Anna Amelia Churchill Wait (1837–1916) was active in the suffrage movement in Kansas. She is known for establishing an Equal Suffrage Association branch.

==Life==
Wait née Churchill was born on March 26, 1837, in Medina County, Ohio. In 1857 she married Walter Scott Wait with whom she had one child. The couple moved to Missouri. With outbreak of the Civil War, Walter became part of the Company H, Fiftieth Illinois Volunteer Infantry in the Union Army. During Walter's three years of service Anna and her son lived in Ohio where Anna earned a living as a teacher. After Walter's return the family moved first to Indiana in 1869, and to Kansas in 1871, settling in Lincoln County in 1872.

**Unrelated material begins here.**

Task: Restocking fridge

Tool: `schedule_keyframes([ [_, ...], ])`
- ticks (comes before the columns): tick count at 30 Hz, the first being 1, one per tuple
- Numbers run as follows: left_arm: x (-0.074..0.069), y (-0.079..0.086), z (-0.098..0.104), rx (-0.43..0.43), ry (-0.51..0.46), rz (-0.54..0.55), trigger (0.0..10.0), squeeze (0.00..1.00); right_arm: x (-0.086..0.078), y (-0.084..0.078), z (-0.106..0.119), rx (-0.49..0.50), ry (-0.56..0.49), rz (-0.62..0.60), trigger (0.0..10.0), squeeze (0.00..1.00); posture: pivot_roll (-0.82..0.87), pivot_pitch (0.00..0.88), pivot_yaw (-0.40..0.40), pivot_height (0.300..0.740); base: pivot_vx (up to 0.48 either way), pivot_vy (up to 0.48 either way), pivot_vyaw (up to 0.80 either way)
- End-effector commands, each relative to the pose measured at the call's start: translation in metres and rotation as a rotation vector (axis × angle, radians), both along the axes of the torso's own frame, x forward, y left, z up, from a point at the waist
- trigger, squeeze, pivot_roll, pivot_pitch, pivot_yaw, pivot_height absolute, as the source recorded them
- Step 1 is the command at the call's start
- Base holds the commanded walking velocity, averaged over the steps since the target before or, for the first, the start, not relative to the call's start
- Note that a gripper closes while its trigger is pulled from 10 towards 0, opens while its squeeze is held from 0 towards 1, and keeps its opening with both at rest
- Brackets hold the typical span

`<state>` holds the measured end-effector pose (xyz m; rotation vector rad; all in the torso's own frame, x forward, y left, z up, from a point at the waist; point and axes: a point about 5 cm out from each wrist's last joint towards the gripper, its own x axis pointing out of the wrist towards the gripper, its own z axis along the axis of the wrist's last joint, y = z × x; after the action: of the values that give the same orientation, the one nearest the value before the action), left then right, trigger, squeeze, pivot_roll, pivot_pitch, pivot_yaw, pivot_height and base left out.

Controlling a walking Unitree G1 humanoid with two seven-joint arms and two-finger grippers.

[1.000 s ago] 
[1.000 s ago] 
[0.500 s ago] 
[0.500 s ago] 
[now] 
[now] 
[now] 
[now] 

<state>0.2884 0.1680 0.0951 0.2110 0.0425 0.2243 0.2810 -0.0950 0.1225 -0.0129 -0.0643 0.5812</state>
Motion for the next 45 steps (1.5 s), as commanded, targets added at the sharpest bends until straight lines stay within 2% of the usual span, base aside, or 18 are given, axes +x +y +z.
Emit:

Wait was active in the suffrage movement in Kansas. In 1879 Wait, along with Emily J. Briggs and Sarah E. Lutes established the district branch of the Equal Suffrage Association. In 1884 a Kansas Equal Suffrage Association was formed and Wait served as vice-president at large. In 1911 Wait was elected president of the Sixth District of the Equal Suffrage Association.

Wait died on May 9, 1916, in Lincoln County, Kansas.

==Legacy==
Wait was included in the 1893 publication A Woman of the Century.

A painting by Phyllis Garibay-Coon depicting her and other Kansas suffragists was unveiled at the Kansas Statehouse in January 2025. It is titled "Rebel Women" and is the first art installation by any woman artist to be in the Kansas Statehouse.